January is board meeting time, which
nowadays stretches up to mid-February. So too April
and May; July to mid-August; and October to
mid-November. During these periods, those serving as
independent directors juggle schedules as they move
from one board or committee meeting to another,
often located in different cities and occasionally
in more than one country.
Being such a fiduciary and seeing boards from
‘inside’, I thought it may be useful to share with
you what sensible independent directors believe to
be good and bad board practices, and describe these
as some fundamental ‘do’s’ and ‘don’ts’.
• Don’t play around with board and committee meeting
dates. This is really annoying. It interferes with
an independent director’s time-table and that can be
very irritating, unless it is for a serious purpose.
It also suggests that neither the management nor the
promoter cares a whit about their independent
directors’ calendars and basic board practices.
Thankfully, this is becoming a rarity among the
major listed companies in India. Most confer with
the board members to prepare a time table that runs
twelve to eighteen months forward. However, some
still do not, which exasperates.
• Don’t believe that all worthies necessarily make
for good board members. They often don’t. A board is
not a receptacle for great and glorious names. It is
an apex institution that is expected to discharge
very important oversight and governance functions.
Therefore, each director must not only bring skills
and abilities that are important to company, but
also pull her weight. Too often board members are
chosen without deciding what expertise is needed for
a company’s highest governance body. “He’s a good
chap” worked in the past, because boards were
expected to be “good chap” things. It doesn’t today.
Properly chosen, independent directors are huge
assets. If not, they liabilities that you have to
live with for a needless number of years; or, at
best, parsleys on the fish.
• Prepare a good time table of topics that should be
discussed at the board and committee meetings over
the financial year. Financials, internal audit
reviews, risk reviews, process and control reviews
and discussions with the statutory auditors are both
necessary and statutory, and must be conducted by
the audit committee and reported to the full board
for the four quarters and the financial year as a
whole. That is non-negotiable. So too are statutory
matters that must come up to the board, as given in
the Companies Act, 1956 and Clause 49 of the Listing
Agreement. In addition, boards must look at staffing
and HR issues at least twice a year; progress of the
key strategic business units, also at least once a
year; targets sets for and compensation of senior
management, once at the beginning of the financial
year, and at least once at the end, before deciding
the appropriate performance linked variable pay.
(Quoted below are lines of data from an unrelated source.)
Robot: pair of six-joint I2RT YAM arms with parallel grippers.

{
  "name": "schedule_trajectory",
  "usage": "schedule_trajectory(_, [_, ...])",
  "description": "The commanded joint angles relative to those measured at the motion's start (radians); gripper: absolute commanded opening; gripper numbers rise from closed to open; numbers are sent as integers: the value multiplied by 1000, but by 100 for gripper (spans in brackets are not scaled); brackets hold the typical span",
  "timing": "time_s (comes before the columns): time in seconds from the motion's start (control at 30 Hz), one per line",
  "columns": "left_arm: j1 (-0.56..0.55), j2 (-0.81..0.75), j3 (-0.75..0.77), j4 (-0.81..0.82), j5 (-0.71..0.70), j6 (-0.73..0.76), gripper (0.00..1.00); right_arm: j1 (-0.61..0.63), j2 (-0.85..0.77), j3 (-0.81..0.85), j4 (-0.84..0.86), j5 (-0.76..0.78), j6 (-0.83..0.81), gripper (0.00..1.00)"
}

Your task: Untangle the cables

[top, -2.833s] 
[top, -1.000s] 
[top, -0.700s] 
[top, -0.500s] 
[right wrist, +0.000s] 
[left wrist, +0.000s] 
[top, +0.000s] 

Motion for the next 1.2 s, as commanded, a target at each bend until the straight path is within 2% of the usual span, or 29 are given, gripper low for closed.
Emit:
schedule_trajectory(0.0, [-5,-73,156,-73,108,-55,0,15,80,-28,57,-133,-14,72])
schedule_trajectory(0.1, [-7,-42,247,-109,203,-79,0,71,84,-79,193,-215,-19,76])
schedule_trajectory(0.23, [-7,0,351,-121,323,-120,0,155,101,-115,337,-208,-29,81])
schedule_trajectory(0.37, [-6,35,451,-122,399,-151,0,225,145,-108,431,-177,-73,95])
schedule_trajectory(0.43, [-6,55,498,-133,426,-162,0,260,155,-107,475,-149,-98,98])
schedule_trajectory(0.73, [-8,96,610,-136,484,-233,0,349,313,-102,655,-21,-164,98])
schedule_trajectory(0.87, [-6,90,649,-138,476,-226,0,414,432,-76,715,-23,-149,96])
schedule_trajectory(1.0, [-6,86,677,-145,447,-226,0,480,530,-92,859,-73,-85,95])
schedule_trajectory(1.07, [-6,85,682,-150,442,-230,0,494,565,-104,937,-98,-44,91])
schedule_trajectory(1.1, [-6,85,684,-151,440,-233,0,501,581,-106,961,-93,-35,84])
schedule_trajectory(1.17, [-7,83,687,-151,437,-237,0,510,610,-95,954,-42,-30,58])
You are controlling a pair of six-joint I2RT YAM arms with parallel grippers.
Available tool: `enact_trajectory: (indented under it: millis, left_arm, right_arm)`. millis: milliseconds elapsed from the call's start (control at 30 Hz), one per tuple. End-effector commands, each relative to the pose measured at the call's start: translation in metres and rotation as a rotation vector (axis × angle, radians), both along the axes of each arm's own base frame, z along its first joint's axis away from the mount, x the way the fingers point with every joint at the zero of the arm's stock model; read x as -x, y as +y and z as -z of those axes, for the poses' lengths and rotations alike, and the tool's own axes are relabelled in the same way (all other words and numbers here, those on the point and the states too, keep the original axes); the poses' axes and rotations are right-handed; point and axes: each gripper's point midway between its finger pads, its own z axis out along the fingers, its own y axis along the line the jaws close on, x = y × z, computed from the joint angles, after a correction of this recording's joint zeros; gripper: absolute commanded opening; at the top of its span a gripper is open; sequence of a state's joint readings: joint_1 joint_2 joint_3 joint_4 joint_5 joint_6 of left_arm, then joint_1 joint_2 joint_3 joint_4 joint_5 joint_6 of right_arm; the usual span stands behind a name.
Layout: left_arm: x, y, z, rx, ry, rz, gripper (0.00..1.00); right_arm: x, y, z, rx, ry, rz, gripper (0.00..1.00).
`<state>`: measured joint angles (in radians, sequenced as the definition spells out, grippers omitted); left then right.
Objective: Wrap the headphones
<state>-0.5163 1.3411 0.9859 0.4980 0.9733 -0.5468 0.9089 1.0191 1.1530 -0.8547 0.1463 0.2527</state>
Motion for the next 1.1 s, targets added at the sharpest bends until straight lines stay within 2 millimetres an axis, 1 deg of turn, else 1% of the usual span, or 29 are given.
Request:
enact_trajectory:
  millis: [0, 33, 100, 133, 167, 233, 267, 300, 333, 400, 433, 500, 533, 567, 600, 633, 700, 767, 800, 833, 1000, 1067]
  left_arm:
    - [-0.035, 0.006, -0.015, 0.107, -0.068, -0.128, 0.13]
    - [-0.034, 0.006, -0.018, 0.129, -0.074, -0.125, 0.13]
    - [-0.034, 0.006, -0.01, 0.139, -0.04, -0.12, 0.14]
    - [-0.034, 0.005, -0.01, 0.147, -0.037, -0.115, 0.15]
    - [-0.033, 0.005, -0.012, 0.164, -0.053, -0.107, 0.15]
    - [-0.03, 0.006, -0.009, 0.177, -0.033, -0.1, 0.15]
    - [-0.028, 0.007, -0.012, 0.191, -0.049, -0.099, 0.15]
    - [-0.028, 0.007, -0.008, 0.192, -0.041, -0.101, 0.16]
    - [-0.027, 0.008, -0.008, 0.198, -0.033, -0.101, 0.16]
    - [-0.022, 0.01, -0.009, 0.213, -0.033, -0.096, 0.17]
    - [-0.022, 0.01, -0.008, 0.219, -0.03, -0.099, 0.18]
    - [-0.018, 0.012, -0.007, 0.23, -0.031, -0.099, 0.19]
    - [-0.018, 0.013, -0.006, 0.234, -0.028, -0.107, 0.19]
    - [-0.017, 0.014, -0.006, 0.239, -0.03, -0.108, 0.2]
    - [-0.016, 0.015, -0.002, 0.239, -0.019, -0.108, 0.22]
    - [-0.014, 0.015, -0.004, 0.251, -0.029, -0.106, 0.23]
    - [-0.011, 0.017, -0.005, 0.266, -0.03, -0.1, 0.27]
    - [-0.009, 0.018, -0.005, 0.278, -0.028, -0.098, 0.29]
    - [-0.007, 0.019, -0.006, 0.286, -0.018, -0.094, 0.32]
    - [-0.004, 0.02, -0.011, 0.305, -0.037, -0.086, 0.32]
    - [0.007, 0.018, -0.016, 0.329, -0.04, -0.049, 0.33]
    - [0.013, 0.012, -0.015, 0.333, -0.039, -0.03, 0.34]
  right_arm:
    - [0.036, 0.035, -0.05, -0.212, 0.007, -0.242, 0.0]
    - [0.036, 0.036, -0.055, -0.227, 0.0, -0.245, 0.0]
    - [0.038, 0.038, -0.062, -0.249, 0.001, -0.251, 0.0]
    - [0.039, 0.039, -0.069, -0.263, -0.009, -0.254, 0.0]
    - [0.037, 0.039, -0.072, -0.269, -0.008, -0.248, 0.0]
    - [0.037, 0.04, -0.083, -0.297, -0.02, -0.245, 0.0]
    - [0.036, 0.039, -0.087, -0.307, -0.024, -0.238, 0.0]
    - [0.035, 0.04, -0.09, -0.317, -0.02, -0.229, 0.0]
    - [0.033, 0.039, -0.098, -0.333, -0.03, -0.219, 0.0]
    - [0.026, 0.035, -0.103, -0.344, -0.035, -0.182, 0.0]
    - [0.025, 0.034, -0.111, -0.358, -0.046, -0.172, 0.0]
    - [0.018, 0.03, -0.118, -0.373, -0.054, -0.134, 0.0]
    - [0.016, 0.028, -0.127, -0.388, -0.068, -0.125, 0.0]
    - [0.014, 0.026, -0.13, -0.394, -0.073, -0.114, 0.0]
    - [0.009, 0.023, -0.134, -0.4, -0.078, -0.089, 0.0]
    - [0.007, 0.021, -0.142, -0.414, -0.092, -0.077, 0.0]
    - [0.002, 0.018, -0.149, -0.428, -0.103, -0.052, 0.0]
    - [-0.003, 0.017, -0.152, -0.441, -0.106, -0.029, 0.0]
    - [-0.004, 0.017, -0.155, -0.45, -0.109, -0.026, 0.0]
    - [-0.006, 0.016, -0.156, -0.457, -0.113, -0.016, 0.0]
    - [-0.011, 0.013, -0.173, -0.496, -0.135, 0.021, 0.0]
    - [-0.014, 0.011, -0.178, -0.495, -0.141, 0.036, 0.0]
Then there is succession planning and review of the
quality of senior management — at the board level
and at least one level below the board. There should
also be at least one or two meetings regarding
potential new independent directors who can add to
or refresh the board; and on key issues relevant to
the industry and sector in which the company
operates. In addition, there should be a strategy
session, usually off-site and outside the financial
results cycle, which allows management to share what
it plans to do for the next year, and a three-year
rolling plan.
• Prepare the board deck well. Nothing pleases an
independent director more than a seriously thought
out, properly populated and well anticipated board
pack. Equally, nothing is more irritating than
quickly prepared sloppy stuff. I have seen
disproportionate smiles and kudos for a good deck.
And huge opprobrium at being forced to read rubbish.
It doesn’t take much effort to produce quality. But
it needs the right attitude — one that says “I
respect my directors and will do everything to
induce their best output from the scarce time.”
• Send board papers sufficiently in advance. Don’t
spout what I call the ‘confidentiality crap’. Either
you trust your fiduciaries or you don’t. If the
latter, they should not be in your board. If the
former, respect it, and give them the papers in time
for them to read and digest them. Including
financials.
• Either ban PowerPoint presentations. Or follow the
K. V. Kamath dictum. Tomes of PowerPoint are
irritating, nay destructive, and prevent sensible
debate. I think of it as management’s revenge on the
board. If you have sent the papers in advance, and
still insist on Bill Gates’ revenge, here’s the
Kamath formula: 10-20-30. No more than 10 slides. No
more than 20 minutes of presenter’s talk; and no
less than 30 point size. Brevity is the soul of
everything. We need to understand that.